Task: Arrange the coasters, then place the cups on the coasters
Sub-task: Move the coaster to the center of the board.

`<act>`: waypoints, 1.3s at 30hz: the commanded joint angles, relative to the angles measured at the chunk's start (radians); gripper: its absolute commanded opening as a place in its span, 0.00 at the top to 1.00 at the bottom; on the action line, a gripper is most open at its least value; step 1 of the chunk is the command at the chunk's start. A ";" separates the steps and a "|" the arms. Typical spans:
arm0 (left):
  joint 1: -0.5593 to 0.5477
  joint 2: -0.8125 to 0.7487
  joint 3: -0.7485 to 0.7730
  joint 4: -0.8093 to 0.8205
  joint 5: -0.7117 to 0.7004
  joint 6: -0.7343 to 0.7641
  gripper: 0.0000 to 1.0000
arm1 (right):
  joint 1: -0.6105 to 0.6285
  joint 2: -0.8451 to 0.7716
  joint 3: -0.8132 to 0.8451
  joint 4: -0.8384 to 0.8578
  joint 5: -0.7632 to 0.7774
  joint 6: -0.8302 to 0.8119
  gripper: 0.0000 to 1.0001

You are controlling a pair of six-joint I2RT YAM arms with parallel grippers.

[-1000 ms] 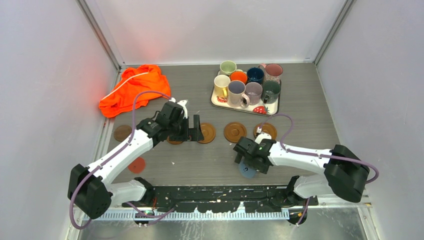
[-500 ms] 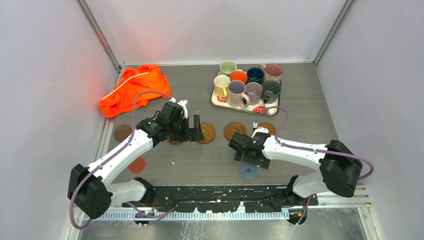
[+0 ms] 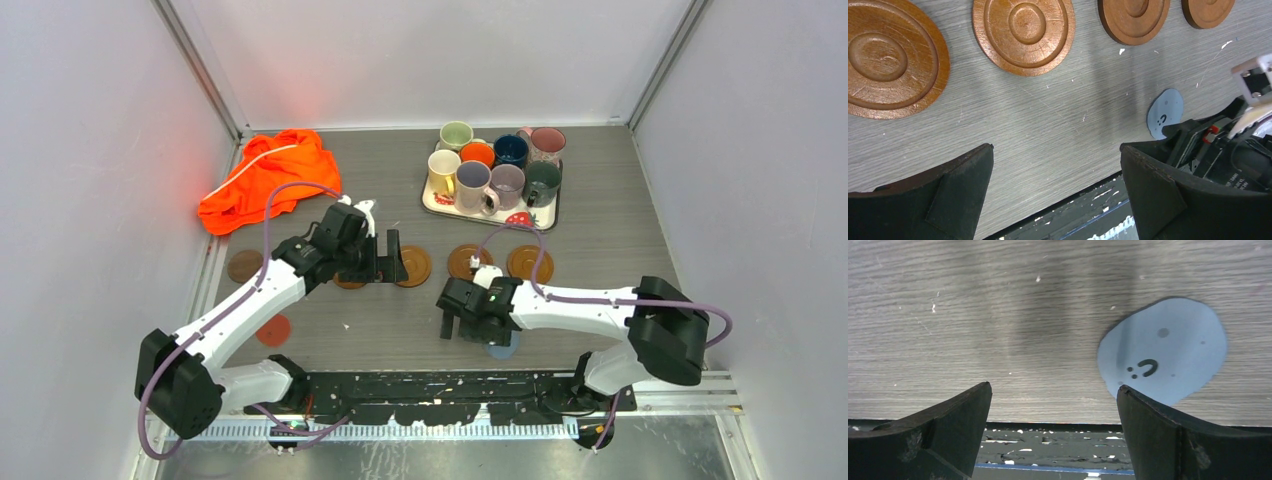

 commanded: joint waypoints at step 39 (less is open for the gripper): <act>0.006 0.005 0.017 0.025 0.026 0.023 0.00 | -0.490 0.029 -0.088 -0.027 0.044 -0.066 0.00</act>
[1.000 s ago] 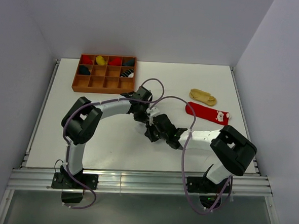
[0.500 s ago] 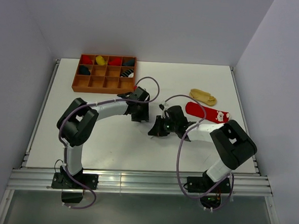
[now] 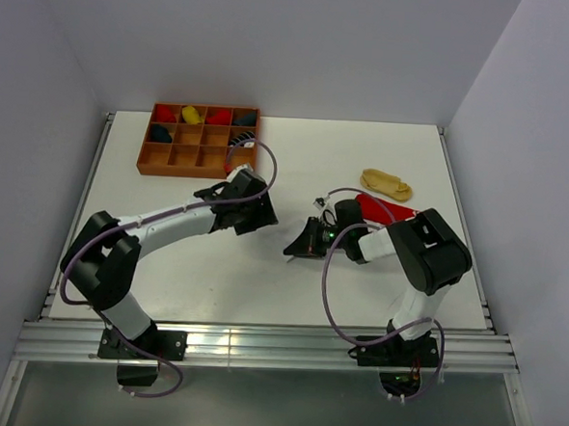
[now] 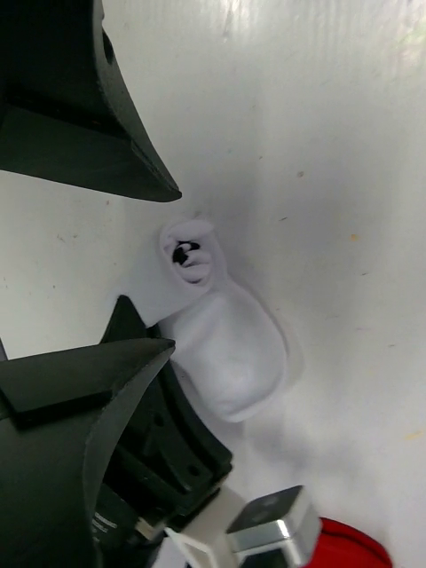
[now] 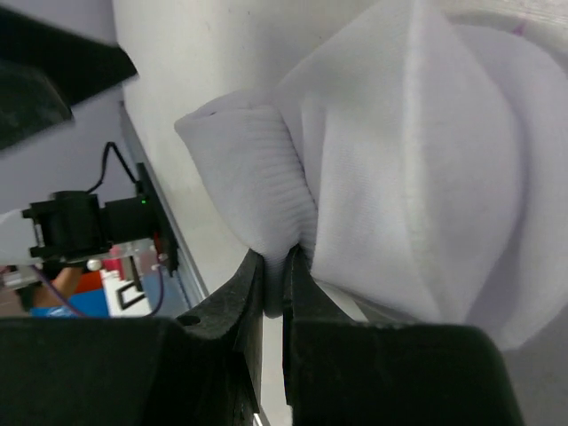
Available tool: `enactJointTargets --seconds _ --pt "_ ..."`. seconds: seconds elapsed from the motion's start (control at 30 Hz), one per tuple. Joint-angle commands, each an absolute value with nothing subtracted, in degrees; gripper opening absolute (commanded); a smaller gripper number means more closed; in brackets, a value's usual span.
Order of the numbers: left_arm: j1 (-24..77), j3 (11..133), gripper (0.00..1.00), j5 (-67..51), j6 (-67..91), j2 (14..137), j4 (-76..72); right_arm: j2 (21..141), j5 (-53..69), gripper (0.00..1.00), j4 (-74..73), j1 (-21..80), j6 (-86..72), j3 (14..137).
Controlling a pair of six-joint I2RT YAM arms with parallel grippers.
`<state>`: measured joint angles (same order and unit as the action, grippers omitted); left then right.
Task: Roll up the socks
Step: Roll the sock at the center of the board.
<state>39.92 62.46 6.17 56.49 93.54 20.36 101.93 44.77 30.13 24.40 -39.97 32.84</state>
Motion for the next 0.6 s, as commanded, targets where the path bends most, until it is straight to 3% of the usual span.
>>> enactJointTargets --seconds 0.0,0.37,0.57 --pt "42.71 58.81 0.68 6.24 60.73 92.20 16.71 106.52 42.28 0.00 24.96 23.38 -40.08 30.85" --pt "44.82 56.34 0.66 6.59 63.81 96.24 13.28 111.35 43.33 0.00 25.40 20.92 -41.04 31.20" --pt "45.00 57.74 0.60 6.94 63.81 99.75 13.44 112.15 42.89 0.00 24.52 20.48 -40.96 31.38"
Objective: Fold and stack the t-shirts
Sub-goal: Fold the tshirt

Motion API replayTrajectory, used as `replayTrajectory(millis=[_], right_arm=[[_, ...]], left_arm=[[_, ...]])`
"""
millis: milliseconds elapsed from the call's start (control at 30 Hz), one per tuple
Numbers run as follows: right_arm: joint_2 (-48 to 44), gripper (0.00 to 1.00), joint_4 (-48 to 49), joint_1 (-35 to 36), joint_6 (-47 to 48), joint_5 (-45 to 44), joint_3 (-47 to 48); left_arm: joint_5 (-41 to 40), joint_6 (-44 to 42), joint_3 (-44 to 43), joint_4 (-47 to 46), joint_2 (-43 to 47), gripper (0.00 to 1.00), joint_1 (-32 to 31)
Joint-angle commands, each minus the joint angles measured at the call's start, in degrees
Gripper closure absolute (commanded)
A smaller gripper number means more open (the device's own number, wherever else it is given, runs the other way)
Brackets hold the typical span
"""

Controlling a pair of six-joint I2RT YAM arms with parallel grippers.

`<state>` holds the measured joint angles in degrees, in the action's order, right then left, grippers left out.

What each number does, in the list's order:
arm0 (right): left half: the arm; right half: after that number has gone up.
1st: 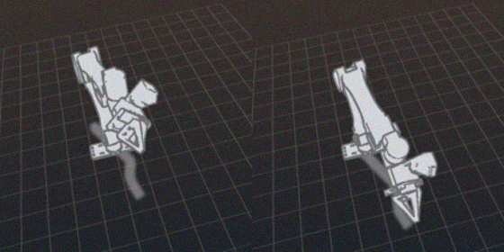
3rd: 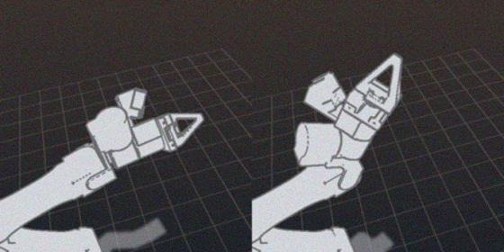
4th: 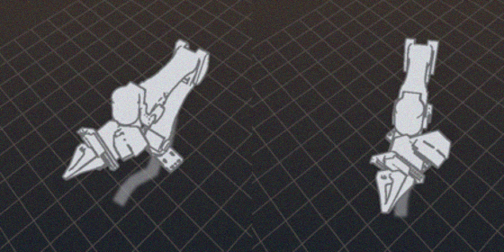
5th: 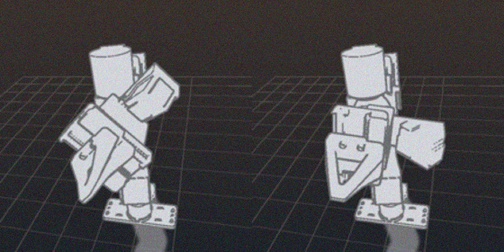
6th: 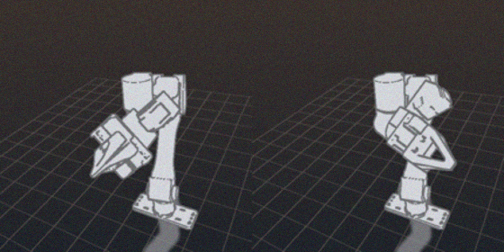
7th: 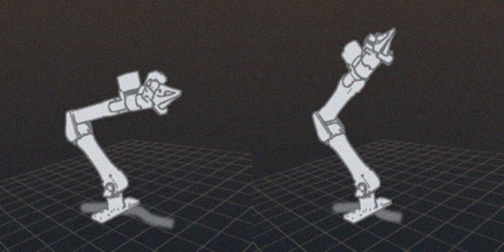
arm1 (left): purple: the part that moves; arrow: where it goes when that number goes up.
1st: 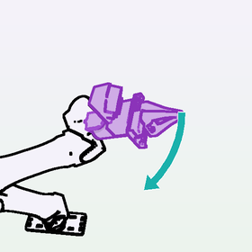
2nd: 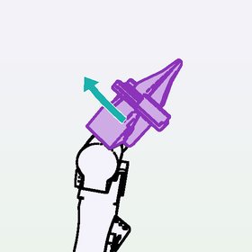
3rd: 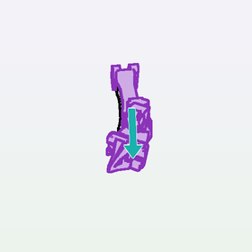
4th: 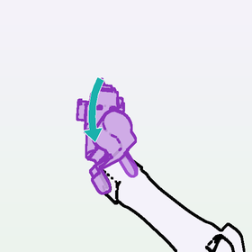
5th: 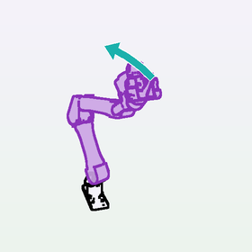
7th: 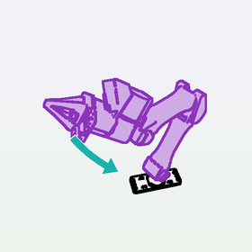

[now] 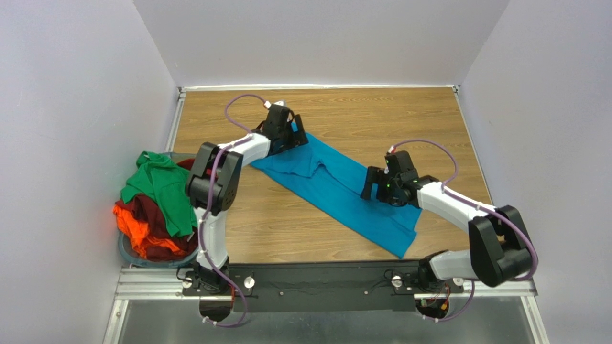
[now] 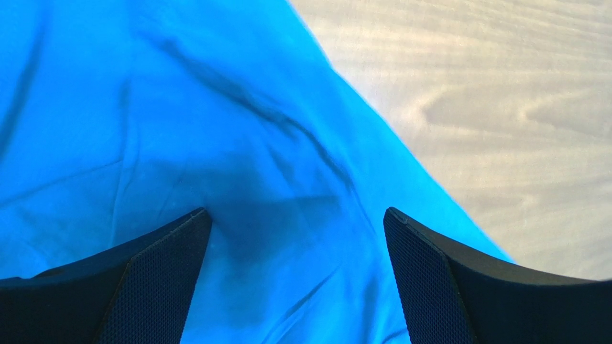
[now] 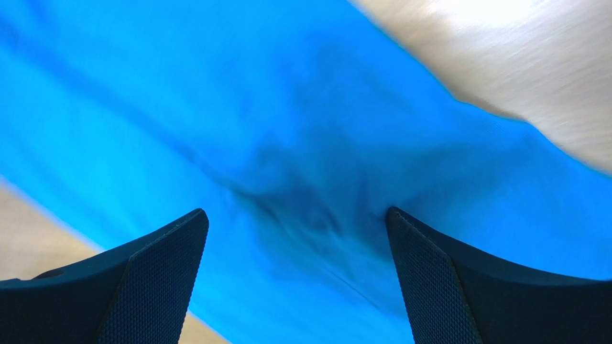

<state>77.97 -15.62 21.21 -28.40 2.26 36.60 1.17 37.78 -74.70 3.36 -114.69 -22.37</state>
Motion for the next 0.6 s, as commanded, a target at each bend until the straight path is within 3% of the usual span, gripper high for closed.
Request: replayTrajectory(millis=[0, 367, 567], right_arm=[[-1.4, 0.00, -3.7, 1.8, 0.6, 14.3, -3.5], [-1.3, 0.00, -1.4, 15.0, -2.1, 17.2, -6.2], [-0.5, 0.00, 3.0, 19.1, -3.6, 20.6, -6.2]], left_arm=[[-0.2, -1.0, -13.0, 8.9, -12.7, 0.02, 0.0], [7.3, -0.8, -41.8, 17.6, -29.7, 0.02, -2.1], [11.7, 0.1, -49.9, 19.2, -34.3, 0.02, -2.9]])
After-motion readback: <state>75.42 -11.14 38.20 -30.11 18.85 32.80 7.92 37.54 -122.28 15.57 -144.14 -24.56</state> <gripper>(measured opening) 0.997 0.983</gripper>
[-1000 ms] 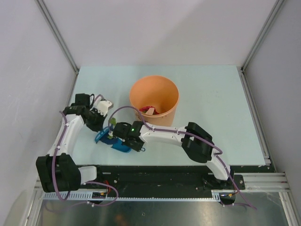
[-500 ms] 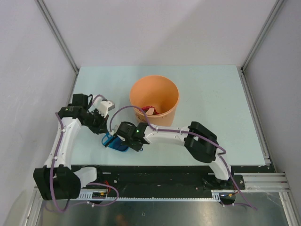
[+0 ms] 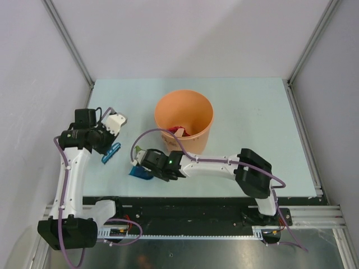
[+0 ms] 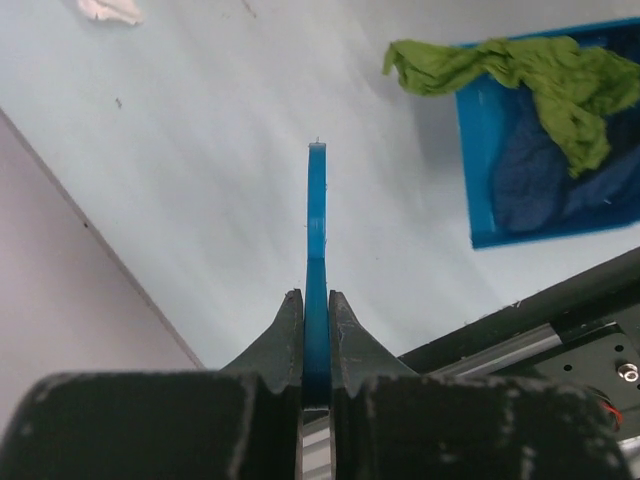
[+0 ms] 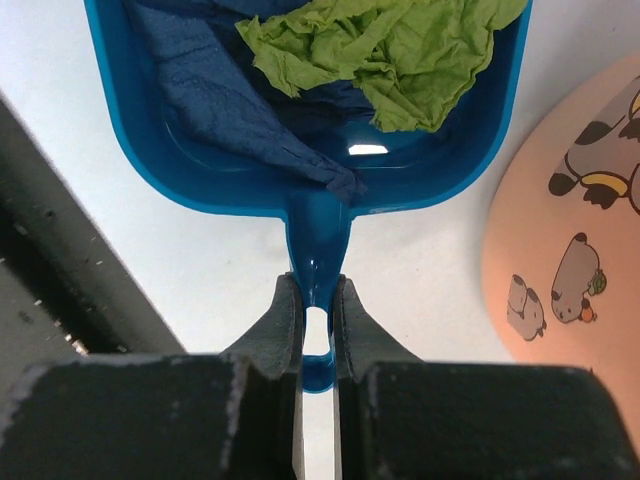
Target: Sweep away the paper scraps from the table
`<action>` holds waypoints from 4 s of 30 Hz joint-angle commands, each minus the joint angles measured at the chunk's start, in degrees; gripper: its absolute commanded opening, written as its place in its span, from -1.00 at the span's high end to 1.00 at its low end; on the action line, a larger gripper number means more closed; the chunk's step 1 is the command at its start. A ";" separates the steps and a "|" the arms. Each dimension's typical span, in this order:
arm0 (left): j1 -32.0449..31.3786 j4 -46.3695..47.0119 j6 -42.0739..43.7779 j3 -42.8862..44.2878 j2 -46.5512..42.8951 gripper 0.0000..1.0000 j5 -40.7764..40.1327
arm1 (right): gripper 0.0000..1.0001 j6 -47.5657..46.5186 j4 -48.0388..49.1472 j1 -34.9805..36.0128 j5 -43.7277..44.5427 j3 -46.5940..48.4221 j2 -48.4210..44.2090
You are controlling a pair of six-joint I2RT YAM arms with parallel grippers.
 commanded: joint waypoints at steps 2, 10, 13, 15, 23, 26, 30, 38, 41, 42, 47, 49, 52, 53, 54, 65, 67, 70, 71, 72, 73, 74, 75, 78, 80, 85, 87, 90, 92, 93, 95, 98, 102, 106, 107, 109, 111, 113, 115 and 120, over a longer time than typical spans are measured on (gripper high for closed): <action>1.90 2.11 -0.09 1.81 1.46 1.00 -3.27 | 1.00 -3.55 -1.53 3.31 2.80 0.61 -7.31; 3.74 3.25 0.52 2.33 2.08 1.00 -3.10 | 1.00 -3.99 -11.64 3.76 0.34 7.72 -12.59; 4.36 3.60 0.79 2.42 1.91 0.99 -3.18 | 1.00 -3.20 -16.29 2.00 -0.18 12.20 -13.12; 4.62 3.60 0.96 2.51 1.64 1.00 -3.18 | 1.00 -3.20 -18.76 0.69 -0.53 15.53 -13.82; 4.80 3.69 1.40 1.81 1.12 1.00 -3.36 | 1.00 -5.22 -22.11 -4.94 3.30 23.98 -18.65; 4.80 3.69 1.40 1.46 1.03 1.00 -3.18 | 1.00 -8.72 -22.02 -7.49 14.43 22.60 -21.03; 4.80 3.69 1.40 1.19 0.94 1.00 -3.09 | 1.00 -19.68 -21.49 -8.98 33.62 15.83 -23.48; 4.80 3.78 1.05 1.28 1.64 0.99 -1.78 | 1.00 -60.89 9.83 -9.87 54.03 -7.18 -34.47; 4.80 3.78 1.23 1.02 1.55 1.00 -1.78 | 1.00 -80.88 31.09 -8.64 53.61 -16.33 -39.20; 4.80 3.78 1.23 0.84 1.47 1.00 -1.78 | 1.00 -86.11 35.68 -7.94 53.00 -18.18 -40.27; 4.80 3.78 1.40 0.31 1.03 1.00 -1.78 | 1.00 -101.18 41.97 -8.72 47.56 -26.89 -44.49; 4.80 3.78 1.49 0.14 0.76 1.00 -1.51 | 1.00 -103.65 42.14 -9.86 47.01 -27.34 -45.11; 4.80 3.78 1.67 -0.21 0.50 1.00 -1.51 | 1.00 -106.11 44.16 -11.62 46.05 -28.13 -45.38; 4.80 3.78 1.67 -0.30 0.59 0.99 -1.51 | 1.00 -106.55 45.03 -11.89 45.96 -28.39 -45.38; 4.80 3.87 1.58 -0.30 0.59 1.00 -1.34 | 1.00 -107.08 47.22 -12.15 45.70 -28.48 -45.29; 4.80 4.30 0.89 2.50 0.32 1.00 8.76 | 1.00 -71.47 53.40 -1.45 43.24 -19.45 -43.62; 4.80 5.35 -0.87 5.14 2.25 1.00 11.13 | 1.00 -53.85 43.95 0.14 39.82 -15.49 -42.57; 4.80 9.13 -6.23 8.57 4.98 1.00 9.49 | 1.00 -36.92 25.58 2.08 31.22 -9.43 -39.51; 4.80 10.53 -8.77 9.27 5.59 1.00 8.60 | 1.00 -27.29 17.70 2.09 27.36 -7.93 -38.62; 4.80 14.03 -10.10 10.32 5.94 1.00 7.12 | 1.00 -22.50 14.66 1.56 18.80 -6.70 -37.74; 4.71 15.89 -11.33 10.77 6.91 1.00 5.53 | 1.00 -19.31 12.46 1.39 14.10 -5.12 -36.86; 4.54 17.91 -13.25 11.21 7.44 0.99 1.08 | 1.00 -14.58 9.48 1.30 9.70 -4.84 -35.20; 4.45 21.76 -13.88 11.65 7.96 1.00 -1.05 | 1.00 -13.06 8.75 1.30 2.87 -4.84 -34.40; 2.87 28.18 -14.59 11.74 11.21 1.00 -8.61 | 1.00 -8.67 6.37 1.38 -6.65 -4.84 -30.45; 0.42 31.27 -13.63 11.21 14.28 1.00 -13.09 | 1.00 -7.07 4.89 1.38 -8.26 -4.84 -28.25; -3.63 41.39 -10.64 9.45 22.45 1.00 -22.68 | 1.00 -3.12 2.59 1.03 -11.95 -4.84 -22.27; -3.64 44.20 -9.32 10.76 27.54 1.00 -25.92 | 1.00 -1.27 2.07 0.51 -15.45 -4.84 -20.17; -5.31 46.05 -7.83 13.67 34.39 1.00 -28.40 | 1.00 2.68 1.19 -0.64 -17.40 -4.84 -17.96; -5.66 46.40 -6.95 15.25 37.57 1.00 -29.81 | 1.00 4.18 -0.04 -1.25 -17.41 -4.84 -15.85; -5.83 46.41 -6.42 15.51 40.11 1.00 -30.07 | 1.00 4.18 -0.31 -1.43 -17.32 -4.84 -15.06; -6.36 46.58 -4.93 15.61 42.59 1.00 -29.47 | 1.00 4.18 -0.57 -1.43 -17.15 -4.84 -13.57; -7.41 46.58 -2.56 14.82 45.93 1.00 -27.88 | 1.00 4.18 -0.49 -1.52 -16.62 -4.84 -12.25; -8.29 46.41 0.34 12.01 47.96 1.00 -25.52 | 1.00 5.23 -0.48 -2.04 -16.09 -4.84 -11.45; -8.30 41.42 1.23 5.16 43.66 1.00 -17.00 | 1.00 6.12 -1.53 -2.66 -13.73 -4.93 -10.49; -8.29 40.09 1.23 2.19 41.13 1.00 -13.24 | 1.00 6.38 -1.63 -2.57 -13.02 -5.02 -9.70; -8.29 36.23 0.53 -1.08 38.04 1.00 -9.36 | 1.00 7.17 -1.63 -2.92 -11.45 -5.02 -8.91; -8.29 33.94 -0.87 -5.65 33.12 0.99 -5.57 | 1.00 8.22 -1.89 -2.92 -10.03 -4.58 -7.77; -8.21 29.90 -2.46 -8.91 28.48 1.00 -3.89 | 1.00 8.75 -2.42 -2.92 -7.76 -3.70 -6.80; -8.12 24.99 -4.74 -10.66 25.65 1.00 0.14 | 1.00 9.19 -4.08 -2.75 -5.30 -2.74 -4.69; -8.21 16.62 -6.24 -11.64 15.03 1.00 9.64 | 1.00 9.28 -7.77 -1.69 -3.00 1.21 0.06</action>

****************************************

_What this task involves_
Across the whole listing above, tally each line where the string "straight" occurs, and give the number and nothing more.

_Answer for the task_
2